→ **Brief**:
Each record below should be given again exactly as it reads.

★ ★ ★ ★ ★ ★ ★

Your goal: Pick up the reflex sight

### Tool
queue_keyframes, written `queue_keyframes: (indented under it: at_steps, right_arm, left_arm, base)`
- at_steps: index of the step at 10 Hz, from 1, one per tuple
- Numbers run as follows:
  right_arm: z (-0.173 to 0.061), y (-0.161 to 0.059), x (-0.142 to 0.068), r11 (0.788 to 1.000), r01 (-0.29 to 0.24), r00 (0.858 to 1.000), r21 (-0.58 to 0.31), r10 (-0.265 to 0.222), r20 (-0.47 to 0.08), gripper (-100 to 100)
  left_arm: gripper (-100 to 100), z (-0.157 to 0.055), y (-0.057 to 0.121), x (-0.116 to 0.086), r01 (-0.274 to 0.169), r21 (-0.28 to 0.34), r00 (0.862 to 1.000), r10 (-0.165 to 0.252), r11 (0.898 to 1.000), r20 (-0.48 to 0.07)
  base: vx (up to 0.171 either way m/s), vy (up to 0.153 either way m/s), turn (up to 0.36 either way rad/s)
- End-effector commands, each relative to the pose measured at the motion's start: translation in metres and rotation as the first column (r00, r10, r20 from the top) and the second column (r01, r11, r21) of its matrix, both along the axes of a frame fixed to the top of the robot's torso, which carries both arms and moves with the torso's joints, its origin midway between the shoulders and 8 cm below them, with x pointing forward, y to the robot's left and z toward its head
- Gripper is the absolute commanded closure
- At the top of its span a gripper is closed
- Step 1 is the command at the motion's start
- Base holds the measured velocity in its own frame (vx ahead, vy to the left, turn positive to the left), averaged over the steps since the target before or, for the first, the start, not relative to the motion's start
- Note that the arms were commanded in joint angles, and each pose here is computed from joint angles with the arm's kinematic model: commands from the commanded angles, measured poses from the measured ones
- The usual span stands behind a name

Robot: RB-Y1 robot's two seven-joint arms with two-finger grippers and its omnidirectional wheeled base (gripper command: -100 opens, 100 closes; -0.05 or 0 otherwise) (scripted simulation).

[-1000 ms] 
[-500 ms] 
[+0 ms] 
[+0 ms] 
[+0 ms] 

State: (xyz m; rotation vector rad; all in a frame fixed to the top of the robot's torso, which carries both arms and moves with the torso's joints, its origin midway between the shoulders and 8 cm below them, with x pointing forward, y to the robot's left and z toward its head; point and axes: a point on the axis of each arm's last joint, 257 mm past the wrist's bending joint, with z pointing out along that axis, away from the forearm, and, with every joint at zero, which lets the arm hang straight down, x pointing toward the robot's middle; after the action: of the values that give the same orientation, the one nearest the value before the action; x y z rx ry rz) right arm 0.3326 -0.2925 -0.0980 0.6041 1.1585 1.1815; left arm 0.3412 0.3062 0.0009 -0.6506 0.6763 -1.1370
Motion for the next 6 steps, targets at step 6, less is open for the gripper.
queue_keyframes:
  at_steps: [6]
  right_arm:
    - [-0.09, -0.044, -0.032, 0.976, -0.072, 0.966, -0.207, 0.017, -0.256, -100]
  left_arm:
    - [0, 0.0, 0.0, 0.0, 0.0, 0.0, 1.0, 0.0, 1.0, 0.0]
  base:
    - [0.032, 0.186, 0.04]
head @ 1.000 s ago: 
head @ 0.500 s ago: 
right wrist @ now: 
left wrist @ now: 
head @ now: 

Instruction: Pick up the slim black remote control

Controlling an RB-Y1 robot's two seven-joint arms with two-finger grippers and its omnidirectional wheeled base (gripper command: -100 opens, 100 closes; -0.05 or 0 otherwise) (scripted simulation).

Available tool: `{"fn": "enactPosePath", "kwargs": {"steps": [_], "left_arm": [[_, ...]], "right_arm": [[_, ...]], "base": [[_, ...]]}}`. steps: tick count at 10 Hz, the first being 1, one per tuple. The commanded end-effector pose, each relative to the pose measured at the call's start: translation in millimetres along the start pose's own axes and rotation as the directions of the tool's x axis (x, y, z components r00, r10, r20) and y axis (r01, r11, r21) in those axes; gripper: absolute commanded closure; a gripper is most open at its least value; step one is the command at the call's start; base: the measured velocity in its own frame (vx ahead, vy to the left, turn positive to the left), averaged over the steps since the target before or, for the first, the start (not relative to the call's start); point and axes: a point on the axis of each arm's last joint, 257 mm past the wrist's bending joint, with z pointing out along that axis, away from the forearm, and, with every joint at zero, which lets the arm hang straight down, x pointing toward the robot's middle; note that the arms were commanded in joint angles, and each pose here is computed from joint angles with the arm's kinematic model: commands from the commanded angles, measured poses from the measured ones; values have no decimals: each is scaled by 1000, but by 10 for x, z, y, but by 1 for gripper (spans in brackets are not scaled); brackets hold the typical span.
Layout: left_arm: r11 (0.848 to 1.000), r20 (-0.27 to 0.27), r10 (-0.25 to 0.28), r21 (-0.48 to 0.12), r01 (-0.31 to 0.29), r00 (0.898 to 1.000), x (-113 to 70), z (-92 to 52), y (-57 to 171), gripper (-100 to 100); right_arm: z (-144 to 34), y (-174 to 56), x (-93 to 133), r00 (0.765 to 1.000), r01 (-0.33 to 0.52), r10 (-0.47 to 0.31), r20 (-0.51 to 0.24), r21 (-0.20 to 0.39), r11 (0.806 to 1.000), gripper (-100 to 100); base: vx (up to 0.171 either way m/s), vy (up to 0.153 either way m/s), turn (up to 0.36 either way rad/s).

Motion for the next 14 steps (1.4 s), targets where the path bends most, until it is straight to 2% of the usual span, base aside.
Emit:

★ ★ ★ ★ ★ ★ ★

→ **Answer section**:
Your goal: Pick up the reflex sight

### Tool
queue_keyframes, written `queue_keyframes: (indented under it: at_steps, right_arm, left_arm, base)`
- at_steps: index of the step at 10 Hz, from 1, one per tuple
- Numbers run as follows:
  right_arm: z (-0.173 to 0.061), y (-0.161 to 0.059), x (-0.142 to 0.068), r11 (0.788 to 1.000), r01 (-0.29 to 0.24), r00 (0.858 to 1.000), r21 (-0.58 to 0.31), r10 (-0.265 to 0.222), r20 (-0.47 to 0.08), gripper (-100 to 100)
  left_arm: gripper (-100 to 100), z (-0.157 to 0.055), y (-0.057 to 0.121), x (-0.116 to 0.086), r01 (-0.274 to 0.169), r21 (-0.28 to 0.34), r00 (0.862 to 1.000), r10 (-0.165 to 0.252), r11 (0.898 to 1.000), r20 (-0.48 to 0.07)
  base: vx (up to 0.171 either way m/s), vy (up to 0.153 either way m/s), turn (up to 0.36 either way rad/s)
- End-effector commands, each relative to the pose measured at the motion's start: translation in metres and rotation as the first column (r00, r10, r20 from the top) and the second column (r01, r11, r21) of its matrix, both along the axes of a frame fixed to the top of the robot's torso, which carries both arms and moves with the torso's joints, its origin midway between the shoulders and 8 cm below them, with x pointing forward, y to the robot's left and z toward its head
- Gripper is the absolute commanded closure
- At the top of its span a gripper is closed
- Step 1 is the command at the motion's start
- Base holds the measured velocity in its own frame (vx ahead, vy to the left, turn positive to the left), averaged over the steps since the target before or, for the first, the start, not relative to the motion's start
- Note that the arms were commanded in joint angles, and each pose here is computed from joint angles with the arm's kinematic model: commands from the commanded angles, measured poses from the measured ones
- The usual span stands behind a name

Robot: RB-Y1 robot's two seven-joint arms with two-finger grippers and its omnidirectional wheeled base (gripper command: -100 opens, 100 closes; -0.05 or 0 otherwise) (scripted simulation).

[-1000 ms] 
[-500 ms] 
[+0 ms] 
[+0 ms] 
[+0 ms] 

State: (xyz m; rotation vector rad; all in a frame fixed to the top of the robot's torso, which carries both arms and moves with the torso's joints, its origin midway between the shoulders and 8 cm below them, with x pointing forward, y to the robot's left and z toward its head; point and axes: a point on the axis of each arm's last joint, 257 mm past the wrist's bending joint, with z pointing out along that axis, away from the forearm, and, with every joint at zero, which lets the arm hang straight down, x pointing toward the robot's middle; after the action: of the values that give the same orientation, the one nearest the value before the action; x y z rx ry rz) right arm 0.3326 -0.2925 -0.0980 0.6041 1.1585 1.1815; left arm 0.3412 0.3062 0.0009 -0.6506 0.6763 -1.1370
Motion for the next 6 steps, targets at step 6, less is open for the gripper.
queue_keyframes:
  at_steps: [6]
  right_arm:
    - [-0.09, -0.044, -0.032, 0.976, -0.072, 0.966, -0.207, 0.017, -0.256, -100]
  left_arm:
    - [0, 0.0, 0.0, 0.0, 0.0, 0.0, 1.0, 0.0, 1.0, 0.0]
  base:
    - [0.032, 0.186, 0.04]
head @ 1.000 s ago: 
head @ 0.500 s ago: 
right wrist @ now: 
left wrist @ now: 
head @ now: 

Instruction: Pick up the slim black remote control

Controlling an RB-Y1 robot's two seven-joint arms with two-finger grippers and its omnidirectional wheeled base (gripper command: -100 opens, 100 closes; -0.05 or 0 otherwise) (scripted simulation).

Available tool: `{"fn": "enactPosePath", "kwargs": {"steps": [_], "left_arm": [[_, ...]], "right_arm": [[_, ...]], "base": [[_, ...]]}}`. steps: tick count at 10 Hz, the first being 1, one per tuple. The commanded end-effector pose, each relative to the pose measured at the call's start: translation in millimetres along the start pose's own axes and rotation as the directions of the tool's x axis (x, y, z components r00, r10, r20) and y axis (r01, r11, r21) in those axes; gripper: absolute commanded closure; a gripper is most open at its least value; step one is the command at the call's start; base: the measured velocity in its own frame (vx ahead, vy to the left, turn positive to the left), averaged over the steps since the target before or, for the first, the start (not relative to the call's start); point and axes: a point on the axis of each arm's last joint, 257 mm past the wrist's bending joint, with z pointing out along that axis, away from the forearm, and, with every joint at zero, which lets the arm hang straight down, x pointing toward the robot's middle; note that the arms were commanded in joint angles, and each pose here is computed from joint angles with the arm's kinematic model: commands from the commanded angles, measured poses from the measured ones; values have no decimals: each is scaled by 1000, but by 10 for x, z, y, but by 1 for gripper (spans in brackets are not scaled); brackets hold the typical span.
Layout: left_arm: r11 (0.848 to 1.000), r20 (-0.27 to 0.27), r10 (-0.25 to 0.28), r21 (-0.48 to 0.12), r01 (-0.31 to 0.29), r00 (0.898 to 1.000), x (-113 to 70), z (-92 to 52), y (-57 to 171), gripper (-100 to 100); right_arm: z (-144 to 34), y (-174 to 56), x (-93 to 133), r00 (0.765 to 1.000), r01 (-0.33 to 0.52), r10 (-0.47 to 0.31), r20 (-0.51 to 0.24), r21 (-0.20 to 0.39), r11 (0.806 to 1.000), gripper (-100 to 100); base: vx (up to 0.171 either way m/s), vy (up to 0.153 either way m/s), turn (up to 0.36 either way rad/s).

Motion for the next 14 steps (1.4 s), targets where the path bends most, until it is straight to 2% of the usual span, base aside.
Emit:

The response has been given in full.